Bluey is an Australian television series made by Crawford Productions for the Seven Network in 1976.

The series was another police drama from Crawford Productions, but was different from their previous series—Homicide, Division 4 and Matlock Police—in that it focused on a single detective rather than an ensemble, and that the characters were not stock standard archetypes usually seen in police dramas. Stand-up comedian Lucky Grills was cast as the titular Det.
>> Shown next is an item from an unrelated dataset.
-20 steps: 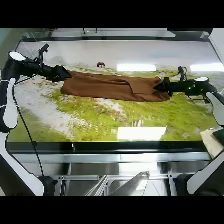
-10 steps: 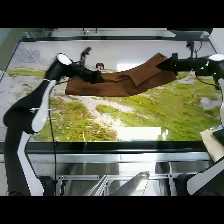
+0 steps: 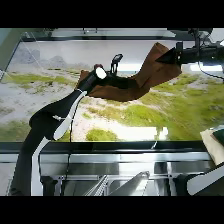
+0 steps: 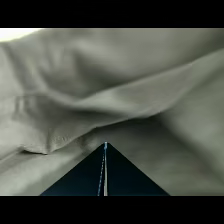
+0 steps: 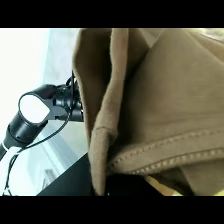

Sgt. "Bluey" Hills who, in contrast to the relatively straight detectives seen in Crawford's previous shows, was obese, drank heavily (even on duty), smoked heavily, visited local prostitutes, and would often enact physical violence to criminals.

Overview

Bluey was set at Melbourne's Russell Street Police Headquarters, with "Bluey" Hills heading his own squad ("Department B"), due to his inability to work within the existing police squads. Department B was given cases that the other departments could not readily solve by conventional means, with Hills applying his unconventional methods to bring about their resolution.

Bluey was supported in his investigations by newly assigned Det. Gary Dawson (John Diedrich) long-time cohort Sgt. Monica Rourke (Gerda Nicolson), and undercover officer Det. Sgt. Reg Truscott (Terry Gill), who spent his time ostensibly working as a small-time burglar, and supplying Bluey with information on the activities of local criminals. Victoria Quilter also featured in early episodes as Dawson's girlfriend Jo Goldman, later replaced by Mercia Deane-Johns as Debbie Morley. Whilst a constant thorn in the side of the Assistant Commissioner (Ken Goodlet) and Superintendent (Fred Parslow), Bluey's methods were highly effective—while other squads didn't want him as a part of their team, they still sought him out when they could not get the job done.

Unlike other Australian TV series where it was common practice to shoot interior scenes on 2.5 cm quadruplex videotape and outdoor shots on film, the series was entirely shot on colour film. The final episode, "Son of Bluey", featured an appearance by actor Don Barker as Det. Sgt. Harry White—the same character he played in Homicide.

Lucky Grills as Bluey

Lucky Grills told TV Week magazine that after playing a guest role in an episode of Matlock Police someone thought of him for the role of Bluey.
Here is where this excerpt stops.